Безусловно, я заснул в одно мгновение, хотя великая любовь и восхищение переполняли и сердце мое, и все мое существо. Я проспал двенадцать великих часов, а потом пробудился, и о! Дева сидела возле меня, настолько красивая и ласковая, что руки мои сами протянулись к ней. Она скользнула в мои объятия, наделив меня полным любви поцелуем, а потом встала и повернулась, чтобы я мог увидеть ее.
Мой костюм, конечно, оказался ей велик, однако Наани была так мила в нем. И я сел на своем ложе, всем сердцем стремясь поцеловать ее, – мне так нравилась ее головка с распущенными волосами, однако ноги Наани оставались босыми, и сердце мое воспылало новой нежностью. И я преклонил колени, а она подошла, чтобы я мог вновь поцеловать ее.

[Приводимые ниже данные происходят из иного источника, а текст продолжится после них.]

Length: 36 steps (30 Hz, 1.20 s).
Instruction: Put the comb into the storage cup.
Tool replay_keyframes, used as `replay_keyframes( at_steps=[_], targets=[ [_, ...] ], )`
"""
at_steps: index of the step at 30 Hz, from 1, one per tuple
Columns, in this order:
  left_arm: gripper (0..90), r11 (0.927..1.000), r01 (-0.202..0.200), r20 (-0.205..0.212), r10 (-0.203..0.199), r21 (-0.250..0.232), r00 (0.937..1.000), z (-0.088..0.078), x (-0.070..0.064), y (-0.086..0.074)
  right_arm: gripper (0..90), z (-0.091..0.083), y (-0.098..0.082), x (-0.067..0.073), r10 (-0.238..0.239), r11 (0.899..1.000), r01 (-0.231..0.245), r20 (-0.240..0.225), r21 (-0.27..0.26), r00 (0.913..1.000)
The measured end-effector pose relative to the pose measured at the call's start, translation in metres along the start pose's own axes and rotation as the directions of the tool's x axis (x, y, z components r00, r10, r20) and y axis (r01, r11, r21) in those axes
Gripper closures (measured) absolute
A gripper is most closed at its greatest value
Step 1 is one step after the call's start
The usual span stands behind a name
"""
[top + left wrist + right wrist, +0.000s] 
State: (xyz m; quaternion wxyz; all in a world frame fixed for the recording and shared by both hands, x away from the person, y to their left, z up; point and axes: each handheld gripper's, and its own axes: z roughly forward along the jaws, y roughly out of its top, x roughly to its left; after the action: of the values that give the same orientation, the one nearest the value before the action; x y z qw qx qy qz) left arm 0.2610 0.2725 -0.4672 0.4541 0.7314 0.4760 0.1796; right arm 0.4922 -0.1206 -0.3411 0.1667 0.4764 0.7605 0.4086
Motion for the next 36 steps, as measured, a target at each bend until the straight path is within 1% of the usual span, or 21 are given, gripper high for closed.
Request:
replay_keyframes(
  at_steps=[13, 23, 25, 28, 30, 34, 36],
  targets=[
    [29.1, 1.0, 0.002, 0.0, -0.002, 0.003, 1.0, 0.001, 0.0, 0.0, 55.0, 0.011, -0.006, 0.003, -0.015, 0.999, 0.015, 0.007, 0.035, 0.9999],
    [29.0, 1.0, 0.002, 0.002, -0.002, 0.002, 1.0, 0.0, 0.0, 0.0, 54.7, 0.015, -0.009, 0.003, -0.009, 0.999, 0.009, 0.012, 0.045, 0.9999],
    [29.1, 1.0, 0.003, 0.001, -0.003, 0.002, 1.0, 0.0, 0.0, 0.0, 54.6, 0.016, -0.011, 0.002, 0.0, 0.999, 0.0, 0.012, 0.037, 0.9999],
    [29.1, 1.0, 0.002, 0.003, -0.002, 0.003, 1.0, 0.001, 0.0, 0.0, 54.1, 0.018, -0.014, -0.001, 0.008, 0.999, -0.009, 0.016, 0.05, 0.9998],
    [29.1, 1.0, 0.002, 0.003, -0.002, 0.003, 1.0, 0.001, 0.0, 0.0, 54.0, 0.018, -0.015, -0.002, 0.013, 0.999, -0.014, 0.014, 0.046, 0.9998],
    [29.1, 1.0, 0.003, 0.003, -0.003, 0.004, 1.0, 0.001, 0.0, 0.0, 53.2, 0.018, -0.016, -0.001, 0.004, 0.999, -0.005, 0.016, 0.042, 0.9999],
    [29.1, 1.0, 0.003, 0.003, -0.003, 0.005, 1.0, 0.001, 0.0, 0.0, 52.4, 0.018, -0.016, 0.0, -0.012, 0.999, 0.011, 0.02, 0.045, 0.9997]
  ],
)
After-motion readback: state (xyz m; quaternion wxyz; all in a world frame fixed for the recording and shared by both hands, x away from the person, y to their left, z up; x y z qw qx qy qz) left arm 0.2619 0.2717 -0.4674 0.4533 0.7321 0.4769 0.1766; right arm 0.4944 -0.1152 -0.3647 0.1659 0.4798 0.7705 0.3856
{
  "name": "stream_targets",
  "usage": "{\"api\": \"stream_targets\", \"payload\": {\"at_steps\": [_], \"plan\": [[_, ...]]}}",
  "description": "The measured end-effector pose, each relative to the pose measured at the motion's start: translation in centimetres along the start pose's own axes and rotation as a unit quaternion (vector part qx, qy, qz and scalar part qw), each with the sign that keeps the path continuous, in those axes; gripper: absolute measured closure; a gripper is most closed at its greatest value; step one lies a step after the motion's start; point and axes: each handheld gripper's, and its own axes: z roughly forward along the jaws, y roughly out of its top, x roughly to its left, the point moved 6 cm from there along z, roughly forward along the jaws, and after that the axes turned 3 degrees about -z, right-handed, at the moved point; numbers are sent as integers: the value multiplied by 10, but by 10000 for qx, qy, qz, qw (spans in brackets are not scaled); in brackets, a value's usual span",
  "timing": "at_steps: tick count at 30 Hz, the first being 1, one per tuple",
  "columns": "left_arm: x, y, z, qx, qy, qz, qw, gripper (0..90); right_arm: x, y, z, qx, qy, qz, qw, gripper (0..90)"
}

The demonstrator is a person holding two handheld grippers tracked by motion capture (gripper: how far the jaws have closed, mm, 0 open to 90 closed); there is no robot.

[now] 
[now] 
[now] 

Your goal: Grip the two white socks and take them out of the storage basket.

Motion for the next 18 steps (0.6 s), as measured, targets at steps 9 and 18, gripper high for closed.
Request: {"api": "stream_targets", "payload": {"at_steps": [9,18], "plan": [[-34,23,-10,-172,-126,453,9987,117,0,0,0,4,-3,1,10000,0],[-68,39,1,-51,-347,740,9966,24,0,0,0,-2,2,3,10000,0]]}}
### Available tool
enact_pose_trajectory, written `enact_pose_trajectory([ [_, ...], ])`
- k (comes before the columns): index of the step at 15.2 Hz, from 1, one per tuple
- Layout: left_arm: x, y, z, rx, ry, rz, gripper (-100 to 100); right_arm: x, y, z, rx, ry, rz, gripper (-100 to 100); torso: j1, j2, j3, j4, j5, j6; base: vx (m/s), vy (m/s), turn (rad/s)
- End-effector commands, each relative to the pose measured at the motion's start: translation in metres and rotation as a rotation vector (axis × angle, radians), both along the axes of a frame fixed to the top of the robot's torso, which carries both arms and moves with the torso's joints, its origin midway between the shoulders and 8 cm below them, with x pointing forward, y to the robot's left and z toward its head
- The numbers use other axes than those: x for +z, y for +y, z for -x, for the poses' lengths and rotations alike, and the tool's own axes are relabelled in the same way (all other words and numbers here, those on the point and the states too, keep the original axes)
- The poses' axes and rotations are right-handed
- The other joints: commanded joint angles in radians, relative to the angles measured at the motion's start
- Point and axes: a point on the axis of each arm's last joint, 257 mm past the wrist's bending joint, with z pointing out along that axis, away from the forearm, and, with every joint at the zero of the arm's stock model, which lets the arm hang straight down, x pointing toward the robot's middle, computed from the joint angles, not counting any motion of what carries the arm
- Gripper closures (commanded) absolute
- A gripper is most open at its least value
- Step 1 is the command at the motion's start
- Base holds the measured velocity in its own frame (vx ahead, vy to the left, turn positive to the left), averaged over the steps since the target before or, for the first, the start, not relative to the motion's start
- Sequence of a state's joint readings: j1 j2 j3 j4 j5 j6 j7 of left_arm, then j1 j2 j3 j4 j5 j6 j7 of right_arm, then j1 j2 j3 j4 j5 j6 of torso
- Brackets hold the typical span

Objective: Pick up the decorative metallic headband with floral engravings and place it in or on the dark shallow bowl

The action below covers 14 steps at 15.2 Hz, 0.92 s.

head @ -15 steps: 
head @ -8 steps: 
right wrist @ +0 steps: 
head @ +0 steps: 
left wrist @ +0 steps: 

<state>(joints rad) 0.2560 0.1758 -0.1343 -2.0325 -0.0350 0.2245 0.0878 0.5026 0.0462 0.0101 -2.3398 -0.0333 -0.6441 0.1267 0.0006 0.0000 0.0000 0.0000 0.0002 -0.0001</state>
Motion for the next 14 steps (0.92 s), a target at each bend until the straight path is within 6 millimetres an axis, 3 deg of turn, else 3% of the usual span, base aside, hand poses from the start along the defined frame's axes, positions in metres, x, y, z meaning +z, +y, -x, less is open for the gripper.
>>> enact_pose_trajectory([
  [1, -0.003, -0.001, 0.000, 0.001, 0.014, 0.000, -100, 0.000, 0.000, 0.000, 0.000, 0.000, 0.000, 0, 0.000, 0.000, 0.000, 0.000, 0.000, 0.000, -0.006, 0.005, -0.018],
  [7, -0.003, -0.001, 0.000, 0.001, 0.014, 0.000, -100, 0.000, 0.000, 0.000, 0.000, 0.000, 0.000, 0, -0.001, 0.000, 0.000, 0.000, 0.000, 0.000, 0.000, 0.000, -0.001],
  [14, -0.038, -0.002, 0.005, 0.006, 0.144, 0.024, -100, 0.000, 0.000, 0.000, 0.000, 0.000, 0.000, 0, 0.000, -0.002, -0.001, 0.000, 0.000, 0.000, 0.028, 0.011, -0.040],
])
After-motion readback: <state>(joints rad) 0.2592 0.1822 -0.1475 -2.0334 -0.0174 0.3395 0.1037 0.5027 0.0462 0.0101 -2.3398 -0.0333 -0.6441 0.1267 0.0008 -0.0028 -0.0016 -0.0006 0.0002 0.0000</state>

Увидев, сколько прошло времени, я упрекнул Деву. Однако она сказала, что мне стоит как следует выспаться, чтобы не лишиться сил. Когда я спросил, часто ли она ела, Наани ответила мне, что сделала это только однажды, и то шесть часов назад.
Мою укоризну она прекратила, ласково приложив палец к моим губам; мне осталось только с улыбкой поцеловать ее.
Ну а потом мы ели и пили и приступили к планам, однако мне пришлось еще раз утешить Деву, потому что в сердце ее пробудилась печаль об отце, встретившем смерть вместе с другими жителями Малого Редута. Я был бы рад поскорее оставить это место, чтобы не столкнуться с какой-нибудь новой Жутью; во всем этом краю уже не могло быть живых людей, даже бежавшие из Пирамиды должны были уже встретиться со смертью.
А пока мы ели и пили, я сосчитал оставшиеся таблетки и порадовался тому, что был осторожен и не давал воли желудку. У нас оставалось достаточно еды – если поторопиться на обратном пути и не бояться поголодать. Впрочем, водяного порошка у нас оставалось две полные фляжки, хотя мы не израсходовали и той, которой я пользовался в пути. Словом, мы могли не бояться голода и жажды.
Откровенно говоря, теперь я всегда недоумеваю, почему мне не пришло в голову убить в пищу какую-то тварь; возможно, меня просто не научили этому в Великой Пирамиде. Впрочем, не буду скрывать, что отнюдь не все знал о том, что делалось в ней. Не помню, чтобы я когда-либо ел мясо в той своей жизни. Конечно, охота могла бы помочь нам утолить голод и как-то наполнить желудки. Тем не менее, мясная пища могла привлечь к нам внимание Злых Сил. Однако прежде чем отправляться в путь следовало придумать какую-нибудь обувь для Наани. С этим намерением я обыскал свой кисет и обнаружил там сменную пару туфель, помещавшихся внутри башмаков из серого металла.
Обрадовавшись, я посадил Деву на камень, а сам занялся ее обувью. Ботинки были велики ей, потому что Дева была невелика ростом. Наконец голову мою посетила хитрая мысль; и я срезал с лямки две тонкие полоски во всю длину. Получившимися шнурками я мог стянуть ботинки поверху. Закончив с делом, я нашел, что Наани была достойна лучшей обуви, однако мы с ней были рады уже тому, что ноги ее получили защиту. После мы упаковали свое снаряжение, и Наани увязала в узел свою порванную одежду, которая могла еще пригодиться нам. И мы тронулись в путь.